Food absolutely plays an undeniable role in our health. It provides raw energy for us to survive, macronutrients for us to enable essential functions in our bodies to run, and micronutrients that are involved in countless processes every day. We know that consuming certain foods play a role in disease risk, such as fibre reducing the risk of colon cancer, or iodine helping babies and children with their brain development. But there is an issue with conflating that function with medicine.

Food is so much more than calories and nutrients. Its role in our families, cultures and traditions are a key part of how we live our lives. People come together over food, celebrate and commiserate with it. Not only does turning food into mere medicine remove the enjoyment of it, but it implies that choosing a slice of birthday cake over a plate of cruciferous veg is bad, harmful even.

It sounds like a harmless turn of phrase; something to remind you of just how much good healthy eating can do for you. It might even sound empowering to some, or motivating at least. As so often in nutrition, you might say "what's the harm?". And that's the crutch. For one thing, if we are going to call food medicine, then we should also call exercise, sleep and stress reduction medicine. All these things play a key role in our health. At what point do you draw the line between what you call medicine and not?

Medicine is medicine

Food is medicine elevates the power of food to something pharmaceutical. Let's put it into context: a meta analysis in Nature found that there was a 17% reduction in risk of coronary heart disease for people who consumed more than 5 servings of fruit and vegetables compared to those who ate less than 3 servings per day (1). This risk reduction is based on observational studies, and doesn't guarantee the same risk reduction for everyone. Even where risk is reduced, there is no guarantee that illness will not occur. In contrast, pharmaceuticals can be prescribed to have a predictable reduction in risk, management or cure for a given condition. Of course, it is preferable to prevent illness than cure it where we can. That is why nutritionists and dieticians educate and promote healthy diets. However, conflating food with medicine puts our diet on the same pedestal as these drugs.

If food really is medicine, then why do we need drugs? Over emphasising the power of food can lead to distrust in conventional medicines. These medicines have allowed us to live long, healthy lives that our ancestors could barely imagined. If food truly is medicine, and we become sick, then are we to blame? This is one part of the wellness industry I feel is especially harmful. The suggestion that by living in a certain way -one that is often expensive and time consuming -is the key to health means that becoming ill is your fault.

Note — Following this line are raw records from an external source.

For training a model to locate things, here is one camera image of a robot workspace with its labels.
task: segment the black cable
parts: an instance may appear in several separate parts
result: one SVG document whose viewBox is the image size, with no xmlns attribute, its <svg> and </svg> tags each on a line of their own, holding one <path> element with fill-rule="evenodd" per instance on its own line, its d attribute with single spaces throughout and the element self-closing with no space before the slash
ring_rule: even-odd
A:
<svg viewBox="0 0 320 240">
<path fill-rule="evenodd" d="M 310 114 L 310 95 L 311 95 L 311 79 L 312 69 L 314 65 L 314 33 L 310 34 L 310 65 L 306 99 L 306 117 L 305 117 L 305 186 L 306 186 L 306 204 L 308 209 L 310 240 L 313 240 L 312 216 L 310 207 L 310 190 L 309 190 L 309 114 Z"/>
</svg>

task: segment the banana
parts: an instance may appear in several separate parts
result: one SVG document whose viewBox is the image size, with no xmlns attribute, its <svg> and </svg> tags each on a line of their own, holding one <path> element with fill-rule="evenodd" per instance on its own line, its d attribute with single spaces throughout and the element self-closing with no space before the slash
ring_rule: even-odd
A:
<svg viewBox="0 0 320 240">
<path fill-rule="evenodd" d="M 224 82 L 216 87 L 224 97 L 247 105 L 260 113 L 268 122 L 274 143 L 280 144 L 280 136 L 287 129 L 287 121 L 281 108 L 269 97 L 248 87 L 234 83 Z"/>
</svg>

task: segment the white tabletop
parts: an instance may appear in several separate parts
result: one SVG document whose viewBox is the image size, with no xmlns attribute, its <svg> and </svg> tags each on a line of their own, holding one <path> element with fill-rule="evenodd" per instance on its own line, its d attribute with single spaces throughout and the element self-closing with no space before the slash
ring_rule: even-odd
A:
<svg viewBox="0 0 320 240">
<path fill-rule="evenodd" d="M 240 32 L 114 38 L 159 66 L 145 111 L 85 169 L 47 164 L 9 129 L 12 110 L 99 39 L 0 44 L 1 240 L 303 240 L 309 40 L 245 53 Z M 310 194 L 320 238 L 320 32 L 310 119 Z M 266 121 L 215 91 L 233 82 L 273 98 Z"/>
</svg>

I am studying an MSc in Nutrition because I know how vital a role food and nutrition plays on our health. However, the "food is medicine" rhetoric is one that oversimplifies its role on our physical, mental, social and cultural health. The food is medicine approach undermines the importance of both food and medicine as separate entities.

Articles cited:

He, 2007. Increased consumption of fruit and vegetables is related to a reduced risk of coronary heart disease: meta analysis of cohort studies.